- Work instruction:
With the line containing "white plastic bin: x=370 y=265 does not move" as the starting point, write out each line exactly through the final line of the listing, both ends included.

- Raw data:
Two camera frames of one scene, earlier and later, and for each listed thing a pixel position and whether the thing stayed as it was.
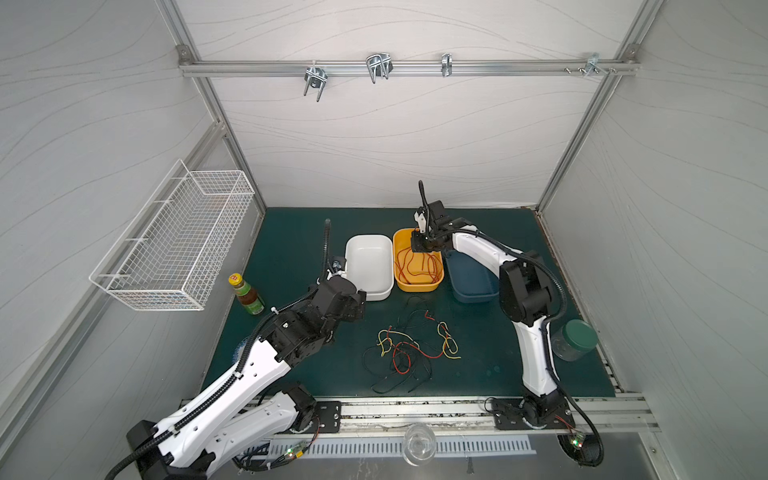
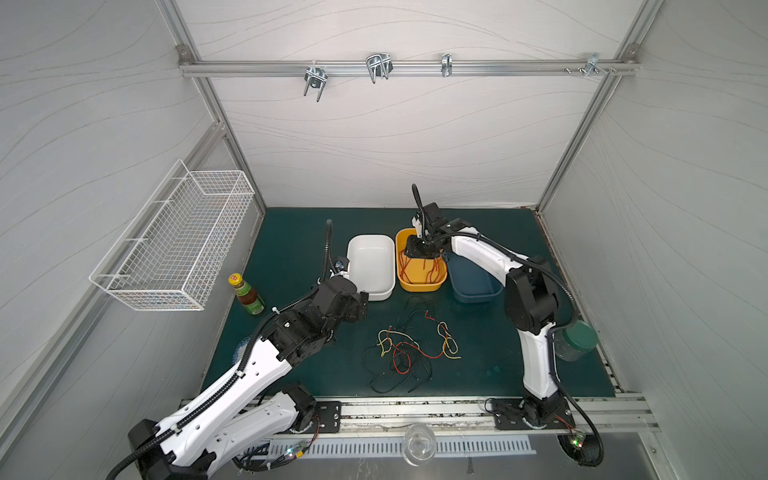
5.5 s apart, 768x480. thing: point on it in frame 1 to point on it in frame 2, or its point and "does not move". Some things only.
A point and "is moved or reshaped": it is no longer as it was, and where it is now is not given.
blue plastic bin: x=470 y=281 does not move
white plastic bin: x=370 y=265 does not move
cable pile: x=404 y=350 does not move
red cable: x=417 y=274 is moved or reshaped
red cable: x=440 y=264 is moved or reshaped
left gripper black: x=355 y=307 does not move

- Response to the task:
white plastic bin: x=370 y=265 does not move
cable pile: x=404 y=350 does not move
red cable: x=417 y=274 is moved or reshaped
red cable: x=440 y=264 is moved or reshaped
left gripper black: x=355 y=307 does not move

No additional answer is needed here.